** DATA EXTRACT follows **

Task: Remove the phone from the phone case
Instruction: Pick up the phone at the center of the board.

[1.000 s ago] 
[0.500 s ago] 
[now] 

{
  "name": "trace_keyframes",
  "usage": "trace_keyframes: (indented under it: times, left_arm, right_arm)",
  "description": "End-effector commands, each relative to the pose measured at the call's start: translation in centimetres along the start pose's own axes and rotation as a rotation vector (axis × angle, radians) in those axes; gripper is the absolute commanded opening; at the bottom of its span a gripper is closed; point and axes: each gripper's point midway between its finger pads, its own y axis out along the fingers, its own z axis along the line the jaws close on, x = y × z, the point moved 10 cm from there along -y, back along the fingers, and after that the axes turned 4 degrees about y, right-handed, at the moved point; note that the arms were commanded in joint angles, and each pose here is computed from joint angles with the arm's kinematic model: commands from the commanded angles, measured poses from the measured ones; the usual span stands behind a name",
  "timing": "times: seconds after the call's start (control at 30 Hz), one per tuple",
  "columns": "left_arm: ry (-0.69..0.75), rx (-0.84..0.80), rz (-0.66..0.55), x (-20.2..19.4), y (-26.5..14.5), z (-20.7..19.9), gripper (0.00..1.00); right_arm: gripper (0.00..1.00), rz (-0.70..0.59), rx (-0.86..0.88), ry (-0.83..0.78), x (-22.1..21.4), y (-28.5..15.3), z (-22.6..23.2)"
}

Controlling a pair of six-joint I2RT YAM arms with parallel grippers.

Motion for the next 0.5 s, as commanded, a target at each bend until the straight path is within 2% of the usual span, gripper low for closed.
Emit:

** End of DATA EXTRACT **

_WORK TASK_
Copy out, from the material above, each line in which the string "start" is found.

_EXERCISE RESPONSE_
  "description": "End-effector commands, each relative to the pose measured at the call's start: translation in centimetres along the start pose's own axes and rotation as a rotation vector (axis × angle, radians) in those axes; gripper is the absolute commanded opening; at the bottom of its span a gripper is closed; point and axes: each gripper's point midway between its finger pads, its own y axis out along the fingers, its own z axis along the line the jaws close on, x = y × z, the point moved 10 cm from there along -y, back along the fingers, and after that the axes turned 4 degrees about y, right-handed, at the moved point; note that the arms were commanded in joint angles, and each pose here is computed from joint angles with the arm's kinematic model: commands from the commanded angles, measured poses from the measured ones; the usual span stands behind a name",
  "timing": "times: seconds after the call's start (control at 30 Hz), one per tuple",

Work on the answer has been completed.